Hello Stephane, Mike, and group,
just one comment (see below) since I get to see more and more different
networks from the operator's point of view.
Am 11.05.15 um 16:22 schrieb [email protected]:
4. " Routers have more and more powerful controlplane and dataplane that
reduce the Control plane to Forwarding plane overhead during the
convergence process. Even if FIB update is still reasonably the
highest contributor in the convergence time for large network, its
duration is reducing more and more and may become comparable to
protocol timers. This is particular true in small and medium
networks."
I don't understand what is meant by "may become comparable to protocol
timers"? Are you suggesting that the FIB update latency WAS greater
than the protocol timers, but has now been reduced to a comparable value?
[SLI] Right, even if it may be not true for all the networks, this
tends to be the case
The reference to small and medium networks is also confusing, since in
my experience it is actually the small and medium networks which are
subject to the LARGEST FIB update times as a result of the deployment
of under powered hardware.
[SLI] Yes and no …
I may say that small/medium networks have less powerful hardware, but
also less routes (except badly designed networks J). Large network
have more powerful hardware but more routes to handle.
This really depends on many corner conditions such as exact choice and
age of hardware, network design in term of topology and routing
architecture and, of course, size of the network.
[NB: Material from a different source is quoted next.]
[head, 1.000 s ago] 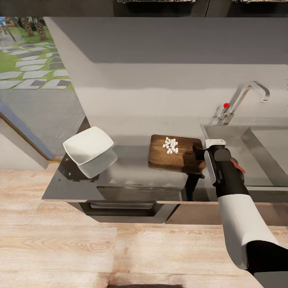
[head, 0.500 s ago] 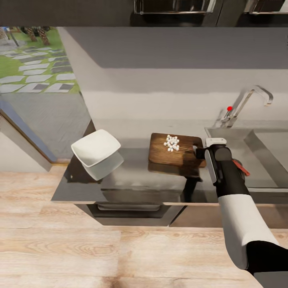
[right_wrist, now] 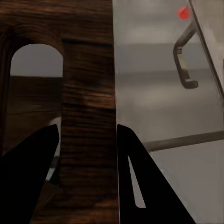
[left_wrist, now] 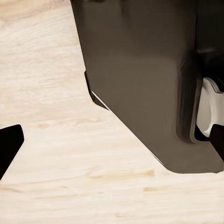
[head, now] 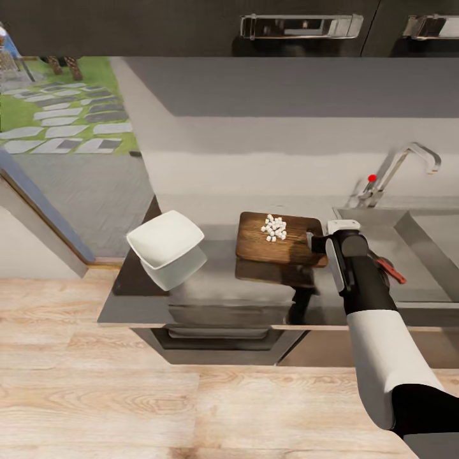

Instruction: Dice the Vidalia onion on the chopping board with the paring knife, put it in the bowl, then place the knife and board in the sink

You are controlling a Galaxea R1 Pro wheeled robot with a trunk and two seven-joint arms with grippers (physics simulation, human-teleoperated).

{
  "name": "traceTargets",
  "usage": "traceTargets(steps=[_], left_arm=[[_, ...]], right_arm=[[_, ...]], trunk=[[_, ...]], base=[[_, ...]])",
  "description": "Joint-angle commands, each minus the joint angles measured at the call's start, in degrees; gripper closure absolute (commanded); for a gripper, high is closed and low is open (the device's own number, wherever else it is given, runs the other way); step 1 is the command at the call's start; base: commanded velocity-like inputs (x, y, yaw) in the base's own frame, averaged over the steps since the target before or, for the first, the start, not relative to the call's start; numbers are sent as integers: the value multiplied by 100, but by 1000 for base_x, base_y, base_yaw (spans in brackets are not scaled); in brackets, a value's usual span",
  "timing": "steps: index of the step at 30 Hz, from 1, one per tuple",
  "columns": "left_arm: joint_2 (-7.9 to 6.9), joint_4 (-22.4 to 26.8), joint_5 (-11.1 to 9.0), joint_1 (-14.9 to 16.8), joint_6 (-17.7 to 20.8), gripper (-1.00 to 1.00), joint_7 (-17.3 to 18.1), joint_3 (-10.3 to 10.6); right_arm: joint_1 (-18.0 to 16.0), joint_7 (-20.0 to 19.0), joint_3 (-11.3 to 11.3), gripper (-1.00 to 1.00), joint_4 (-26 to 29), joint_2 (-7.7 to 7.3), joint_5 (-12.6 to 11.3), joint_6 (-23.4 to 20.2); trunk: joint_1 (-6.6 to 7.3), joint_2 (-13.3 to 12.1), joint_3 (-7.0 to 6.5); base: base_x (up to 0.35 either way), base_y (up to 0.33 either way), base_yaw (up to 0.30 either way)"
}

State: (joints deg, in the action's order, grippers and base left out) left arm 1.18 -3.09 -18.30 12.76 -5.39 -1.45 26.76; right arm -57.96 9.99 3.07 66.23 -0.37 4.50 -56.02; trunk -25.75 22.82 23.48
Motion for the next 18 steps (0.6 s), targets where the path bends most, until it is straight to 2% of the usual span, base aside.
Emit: traceTargets(steps=[1, 18], left_arm=[[6, -25, -42, 8, -41, -100, -4, 48], [-4, -15, -42, 7, -41, -100, -4, 48]], right_arm=[[-5, -23, -4, 100, 4, 0, 42, -31], [-5, -23, -8, 100, 4, 2, 34, -31]], trunk=[[-3, 10, -1], [-3, 10, -155]], base=[[0, 230, 0], [0, 235, 0]])
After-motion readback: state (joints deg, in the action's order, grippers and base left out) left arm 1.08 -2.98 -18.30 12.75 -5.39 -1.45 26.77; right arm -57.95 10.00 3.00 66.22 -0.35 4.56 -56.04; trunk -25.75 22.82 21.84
While it might be possible for a small or medium sized network with a
very clean design, a small number of internal routes, and modern
hardware to have a very fast FIB update, there are numerous reasons why
this could fail: old hardware or software, network design which includes
many parts of the aggregation, access and service generation area in the
IGP, and/or routing architectures which for one reason or the other
include some service routes in the IGP.
For very large networks on the other hand it will definitely not be
possible to keep FIB updates very fast.
IMHO it would be a good idea to remove the reference to the size of the
network. And don't even try to specify which kind of network has shorter
or longer FIB update times. Just indicate that depending on size and
exact design of a network it MAY have short FIB updates times, but make
clear that by no means this is always the case.